[Task to complete]
Please state how many lines of the data contain "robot". The number by itself is enough.

:: Given data

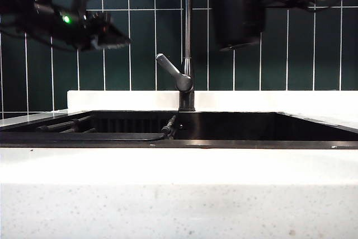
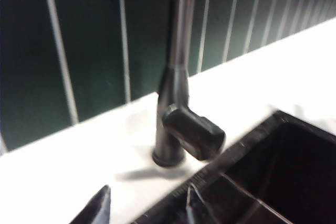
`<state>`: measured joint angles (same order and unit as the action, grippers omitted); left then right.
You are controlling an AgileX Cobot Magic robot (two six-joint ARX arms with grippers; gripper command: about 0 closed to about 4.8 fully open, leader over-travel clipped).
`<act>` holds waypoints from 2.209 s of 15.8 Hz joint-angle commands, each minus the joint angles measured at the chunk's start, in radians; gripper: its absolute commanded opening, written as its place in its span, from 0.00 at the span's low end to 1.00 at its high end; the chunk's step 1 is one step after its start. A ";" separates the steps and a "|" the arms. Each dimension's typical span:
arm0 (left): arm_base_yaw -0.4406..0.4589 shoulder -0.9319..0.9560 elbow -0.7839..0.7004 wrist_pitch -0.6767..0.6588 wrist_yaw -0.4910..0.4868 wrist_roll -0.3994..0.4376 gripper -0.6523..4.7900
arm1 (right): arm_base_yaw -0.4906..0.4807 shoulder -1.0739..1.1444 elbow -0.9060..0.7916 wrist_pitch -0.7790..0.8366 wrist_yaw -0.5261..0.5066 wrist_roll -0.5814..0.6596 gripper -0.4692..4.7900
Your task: Pick up the mug next to the sink, go to the faucet to get some water, pour the water into the sink, and finally put the mug back to its place.
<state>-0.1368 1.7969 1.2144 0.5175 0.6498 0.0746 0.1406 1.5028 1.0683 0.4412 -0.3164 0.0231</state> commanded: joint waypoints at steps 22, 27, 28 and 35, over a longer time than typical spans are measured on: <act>-0.063 0.378 0.465 -0.048 0.252 0.048 0.63 | 0.164 0.128 0.272 -0.221 0.071 0.008 0.18; -0.063 0.378 0.465 -0.051 0.380 0.015 0.63 | 0.164 0.128 0.272 -0.221 0.071 -0.002 0.18; -0.063 0.378 0.465 -0.053 0.401 0.001 0.63 | 0.164 0.128 0.272 -0.221 0.071 -0.006 0.18; -0.063 0.378 0.465 -0.073 0.454 -0.005 0.62 | 0.164 0.130 0.272 -0.197 0.079 -0.027 0.18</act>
<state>-0.1917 2.1784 1.6741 0.4469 1.0637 0.0734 0.3027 1.6382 1.3315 0.1955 -0.2375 -0.0078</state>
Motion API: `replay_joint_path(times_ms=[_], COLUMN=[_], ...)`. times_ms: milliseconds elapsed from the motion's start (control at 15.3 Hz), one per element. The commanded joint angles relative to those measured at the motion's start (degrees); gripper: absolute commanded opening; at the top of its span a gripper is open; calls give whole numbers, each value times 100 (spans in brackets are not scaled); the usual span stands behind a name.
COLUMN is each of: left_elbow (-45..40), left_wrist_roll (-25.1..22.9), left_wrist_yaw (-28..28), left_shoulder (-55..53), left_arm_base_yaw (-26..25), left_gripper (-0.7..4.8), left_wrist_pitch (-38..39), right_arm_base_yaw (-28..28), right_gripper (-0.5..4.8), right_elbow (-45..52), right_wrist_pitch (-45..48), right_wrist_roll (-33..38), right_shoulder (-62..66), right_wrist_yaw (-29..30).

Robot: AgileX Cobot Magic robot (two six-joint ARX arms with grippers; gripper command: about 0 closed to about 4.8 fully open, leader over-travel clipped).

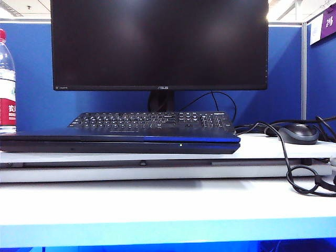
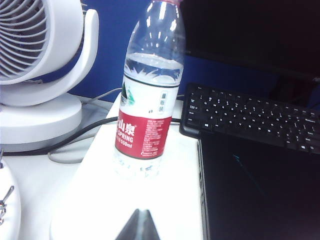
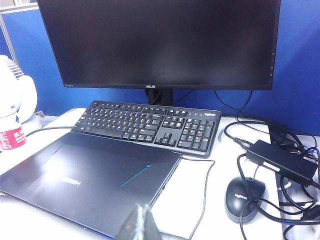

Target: Close the lid of the black laptop.

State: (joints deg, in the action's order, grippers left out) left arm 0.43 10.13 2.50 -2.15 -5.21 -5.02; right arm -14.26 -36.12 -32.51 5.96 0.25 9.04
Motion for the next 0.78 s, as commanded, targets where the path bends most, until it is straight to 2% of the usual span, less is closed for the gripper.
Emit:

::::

[Reply]
2